Policy and regulation around data protection is inherently a global issue since digital information flows within and between countries around the world. But how far are policies and regulations throughout the Internet standardized, and to what extent do they differ depending on the respective jurisdiction? Unity, in this case, means common standards of protection and common methods to process personal data, thereby facilitating their flow between countries. Conversely, diversity entails different standards of protection and the potential use of some jurisdictions as ‘data havens’ where personal data protected in one country can be processed under weaker controls in another. This commentary primarily uses examples from the European data protection regime to argue that this interplay of harmonization and divergence should be discussed at three levels of analysis: the macro/legislative level, the meso/regulatory level, and the micro/professional level.
Macro/legislative level
At the macro level, consistent trends toward harmonization can be identified since the 1980s.[1] Data protection laws that emerged around the 1970s and 1980s shared similar core principles yet varied considerably in terms of legal frameworks and regulatory styles (Bignami 2011). Early on, the Organization for Economic Cooperation and Development (OECD) and the Council of Europe respectfully adopted the Guidelines on the Protection of Privacy and Transborder Flows of Personal Data (1980) and the Convention for the Protection of Individuals with regard to Automatic Processing of Personal Data (1981) in an attempt to harmonize national data protection laws. These organizations set a threshold for informational self-determination and similar yet broad principle-based regulation and procedural protections, known as the Fair Information Practices Principles (FIPPs; Mayer-Schönberger 1997).

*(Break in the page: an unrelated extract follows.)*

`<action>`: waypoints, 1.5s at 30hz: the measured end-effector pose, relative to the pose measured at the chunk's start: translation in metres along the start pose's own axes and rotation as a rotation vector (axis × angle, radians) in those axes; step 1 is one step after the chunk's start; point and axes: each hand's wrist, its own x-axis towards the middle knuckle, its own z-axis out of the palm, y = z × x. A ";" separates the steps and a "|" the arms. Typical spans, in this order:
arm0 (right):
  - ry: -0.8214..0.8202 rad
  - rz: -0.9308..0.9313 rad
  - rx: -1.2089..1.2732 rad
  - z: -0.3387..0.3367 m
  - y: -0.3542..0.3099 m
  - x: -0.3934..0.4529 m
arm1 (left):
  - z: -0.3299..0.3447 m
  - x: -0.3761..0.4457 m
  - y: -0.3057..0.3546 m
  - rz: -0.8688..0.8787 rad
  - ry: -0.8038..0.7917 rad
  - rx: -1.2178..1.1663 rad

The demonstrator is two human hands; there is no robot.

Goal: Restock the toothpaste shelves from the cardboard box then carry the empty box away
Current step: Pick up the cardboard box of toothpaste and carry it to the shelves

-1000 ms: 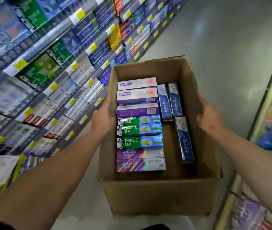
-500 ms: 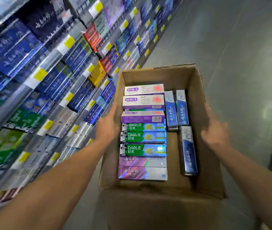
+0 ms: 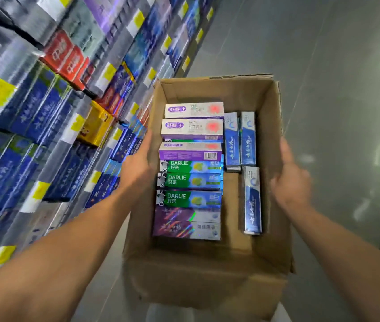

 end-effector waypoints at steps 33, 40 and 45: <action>0.062 0.238 0.132 0.401 0.003 0.225 | 0.301 0.328 -0.179 0.175 -0.087 0.148; 0.163 0.240 0.120 0.442 0.000 0.227 | 0.313 0.340 -0.193 0.200 -0.086 0.044; 0.221 0.222 0.149 0.467 -0.008 0.222 | 0.311 0.357 -0.208 0.178 -0.132 0.058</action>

The adoption of the European Data Protection Directive (EDPD) in 1995 was a response to the two earlier frameworks that had low harmonizing impact on national regulatory styles and the chosen policy instruments (Bennett 1992; Bignami 2011). According to Abraham Newman, pioneering national data protection supervisory authorities (DPAs) feared that the lack of strong supranational regulations and enforcement would create data havens, so they successfully nudged European policymakers towards adopting the EDPD (Newman 2008). However, competition over the preferred regulatory approach impacted the outcome of the policy convergence process. Delegations established coalitions to accept their favoured regulatory approaches, for example, regarding the empowerment of DPAs via the automatic-processing notification scheme, the reliance on data protection officers (Medzini 2021a), and the formation and use of codes of conduct (Medzini 2021b). The finalized EDPD only imposed omnibus protections and set broad principle-based standards, thereby allowing national policymakers to pursue their preferred policies.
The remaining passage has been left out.